In yet another aspect, disclosed is a method for dispensing products. The method may include the steps of (1) providing a biasing assembly that includes an elongated rail having a front end and a rear end, a moveable member slidably engaged with the rail and a biasing element positioned to urge the moveable member toward the front end of the rail, (2) providing a container that defines an internal volume, a channel having a front end and a rear end, and a weakened separation area proximate the front end of the channel, the container housing at least one product in the internal volume, (3) positioning the container proximate the front end of the rail such that the moveable member extends through the channel into engagement with the product and (4) lifting the container from the biasing assembly when the moveable member is positioned over the weakened separation area.

Other aspects of the disclosed product biasing and dispensing system and method with security engagement will become apparent from the following description, the accompanying drawings and the appended claims.

BRIEF DESCRIPTION OF THE DRAWINGS

FIG. 1 is a front and side perspective view of one aspect of the disclosed product biasing and dispensing system with security engagement, shown with the biasing assembly in a disengaged configuration;

FIG. 2 is a rear and side perspective view of the product biasing and dispensing system of FIG. 1;

FIG. 3 is a front and bottom perspective view of the container of the product biasing and dispensing system of FIG. 1, shown in an open configuration;

FIG. 4 is a rear perspective view of the container of FIG. 3, shown in an unopened configuration;

FIG. 5 is a rear perspective view of the container of FIG. 4, shown in an open configuration;

FIG. 6 is a top plan view of a container blank that may be used to form the container of FIG. 4;

FIG. 7 is a side elevational view, in section, of the product biasing and dispensing system of FIG. 1, shown in an engaged configuration;

FIG. 8 is a top plan view, in section, of the product biasing and dispensing system of FIG. 7;

FIG. 9 is a front elevational view, in section, of the product biasing and dispensing system of FIG. 8;

FIG. 10 is a side elevational view, in section, of the product biasing and dispensing system of FIG. 1, shown in a depleted configuration;

FIG. 11 is a top plan view, in section, of the product biasing and dispensing system of FIG. 10; and

FIG. 12 is a top plan view, in section, of the container of the product biasing and dispensing system of FIG. 11, shown after the biasing assembly has'been separated from the container.

DETAILED DESCRIPTION

Referring to FIGS. 1 and 2, one aspect of the disclosed product biasing and dispensing system with security engagement, generally designated 10, may include a container 12 and a biasing assembly 14. The container 12 may house a plurality of products 16 and the biasing assembly 14 may extend into the container 12 to apply a biasing force to the products 16 to urge the products 16 relative to the container 12. An engagement between the container 12 and the biasing assembly 14 may inhibit separation of the container 12 from the biasing assembly 14 prior to the removal of at least some of the products 16 from the container 12.

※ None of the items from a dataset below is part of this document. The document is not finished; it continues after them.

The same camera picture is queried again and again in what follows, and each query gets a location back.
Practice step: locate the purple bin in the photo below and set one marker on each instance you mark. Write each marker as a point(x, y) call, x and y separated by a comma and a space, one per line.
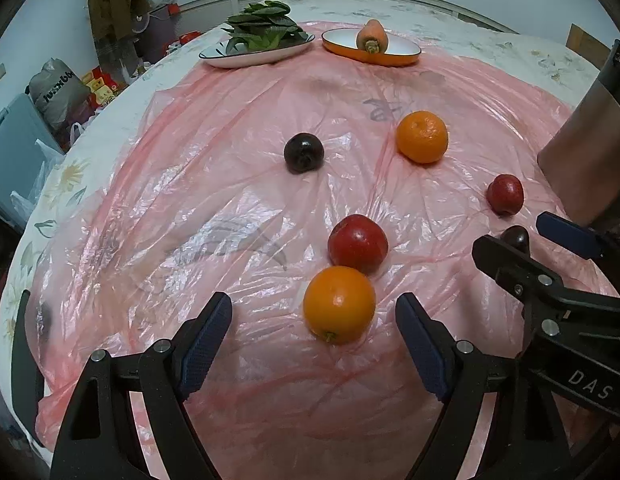
point(157, 37)

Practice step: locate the dark plum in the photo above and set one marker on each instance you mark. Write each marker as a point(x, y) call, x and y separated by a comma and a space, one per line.
point(518, 238)
point(303, 152)

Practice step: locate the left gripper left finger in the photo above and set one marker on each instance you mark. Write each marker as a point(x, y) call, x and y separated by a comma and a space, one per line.
point(170, 371)

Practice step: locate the grey bag with lettering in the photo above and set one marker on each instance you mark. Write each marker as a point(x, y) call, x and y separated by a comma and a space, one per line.
point(57, 92)

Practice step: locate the orange rimmed plate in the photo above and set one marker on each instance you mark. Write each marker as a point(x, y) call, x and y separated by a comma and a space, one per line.
point(396, 51)

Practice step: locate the pink plastic sheet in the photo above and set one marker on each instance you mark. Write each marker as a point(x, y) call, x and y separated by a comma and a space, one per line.
point(201, 201)

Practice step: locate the green leafy vegetables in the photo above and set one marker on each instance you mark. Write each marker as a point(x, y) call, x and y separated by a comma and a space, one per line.
point(263, 26)

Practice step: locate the white oval plate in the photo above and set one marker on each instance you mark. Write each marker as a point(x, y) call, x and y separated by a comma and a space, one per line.
point(240, 57)

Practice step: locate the orange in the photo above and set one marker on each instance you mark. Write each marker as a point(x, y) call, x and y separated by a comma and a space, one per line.
point(339, 305)
point(422, 137)

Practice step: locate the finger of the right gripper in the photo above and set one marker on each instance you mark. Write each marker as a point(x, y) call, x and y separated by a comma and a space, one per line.
point(515, 272)
point(567, 234)

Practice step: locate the carrot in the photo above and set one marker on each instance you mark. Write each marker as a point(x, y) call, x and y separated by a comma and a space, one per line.
point(372, 38)

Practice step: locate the black phone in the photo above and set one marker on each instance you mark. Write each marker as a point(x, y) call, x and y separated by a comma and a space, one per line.
point(27, 384)

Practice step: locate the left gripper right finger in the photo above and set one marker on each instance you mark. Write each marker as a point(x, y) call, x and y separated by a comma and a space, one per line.
point(456, 372)

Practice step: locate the wooden headboard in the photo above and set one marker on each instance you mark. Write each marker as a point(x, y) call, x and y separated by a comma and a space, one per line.
point(587, 46)

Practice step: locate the red plum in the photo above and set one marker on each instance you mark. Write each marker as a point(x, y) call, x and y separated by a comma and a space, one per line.
point(505, 195)
point(358, 242)

The container 12 may be any container capable of housing products 16 and interacting with the biasing assembly 14. For example, the container 12 may be a paperboard carton or a corrugated box. Optionally, as shown in FIG. 1, at least one major surface 18 of the container 12 may be marked with indicia 20, such as printed text and/or graphics.

Referring to FIGS. 3-5, in one particular construction, the container 12 may be a generally rectilinear container having six walls 22, 24, 26, 28, 30, 32 that define an internal volume 34 for receiving the products 16. Opposed walls 22 and 24 may define the front and rear walls, respectively, of the container 12. Opposed walls 26 and 28 may define the first (e.g., right) and second (e.g., left) side walls, respectively, of the container 12. Opposed walls 30 and 32 may define the base and upper walls, respectively, of the container 12.

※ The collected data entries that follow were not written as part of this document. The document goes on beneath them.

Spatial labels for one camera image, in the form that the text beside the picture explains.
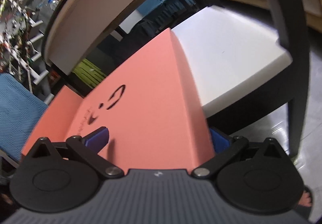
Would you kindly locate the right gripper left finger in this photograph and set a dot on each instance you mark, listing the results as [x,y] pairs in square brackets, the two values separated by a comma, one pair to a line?
[86,149]

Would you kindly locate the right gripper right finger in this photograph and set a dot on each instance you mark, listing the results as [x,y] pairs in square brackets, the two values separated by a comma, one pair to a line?
[227,150]

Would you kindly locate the pink box lid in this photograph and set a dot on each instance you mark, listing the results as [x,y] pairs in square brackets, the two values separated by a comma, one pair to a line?
[150,106]

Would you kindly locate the green stacked stools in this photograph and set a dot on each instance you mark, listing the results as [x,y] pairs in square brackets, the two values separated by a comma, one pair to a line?
[88,73]

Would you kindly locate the blue fabric chair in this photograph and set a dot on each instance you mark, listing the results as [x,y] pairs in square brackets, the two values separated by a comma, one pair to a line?
[19,113]

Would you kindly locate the beige black-framed chair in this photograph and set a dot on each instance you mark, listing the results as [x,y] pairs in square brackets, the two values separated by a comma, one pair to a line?
[244,70]

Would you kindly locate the white black-edged table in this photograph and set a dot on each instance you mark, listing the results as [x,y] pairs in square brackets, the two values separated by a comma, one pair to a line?
[75,26]

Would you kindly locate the clear water bottle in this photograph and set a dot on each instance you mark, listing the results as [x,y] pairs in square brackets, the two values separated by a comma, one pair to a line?
[52,4]

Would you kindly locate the white staircase with garland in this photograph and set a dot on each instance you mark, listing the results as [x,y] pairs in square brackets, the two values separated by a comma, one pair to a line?
[22,33]

The front wall 22 may be positioned proximate (i.e., at or near) the front end 36 of the container 12 and the rear wall 24 may be positioned proximate the rear end 38 of the container 12. The front end 36 may be spaced from the rear end 38 along the longitudinal axis A (FIG. 2) of the container 12.

As shown in FIGS. 3 and 5, the front end 36 of the container 12 may define an access opening 40 into the internal volume 34. For example, the access opening 40 may be formed in the front 22, right side 26, left side 28 and upper 32 walls of the container 12. The access opening 40 may be sized and shaped to allow products 16 to pass therethrough. Therefore, the access opening 40 may provide consumers with access to the products 16 housed in the internal volume 34 proximate the front end 36 of the container 12.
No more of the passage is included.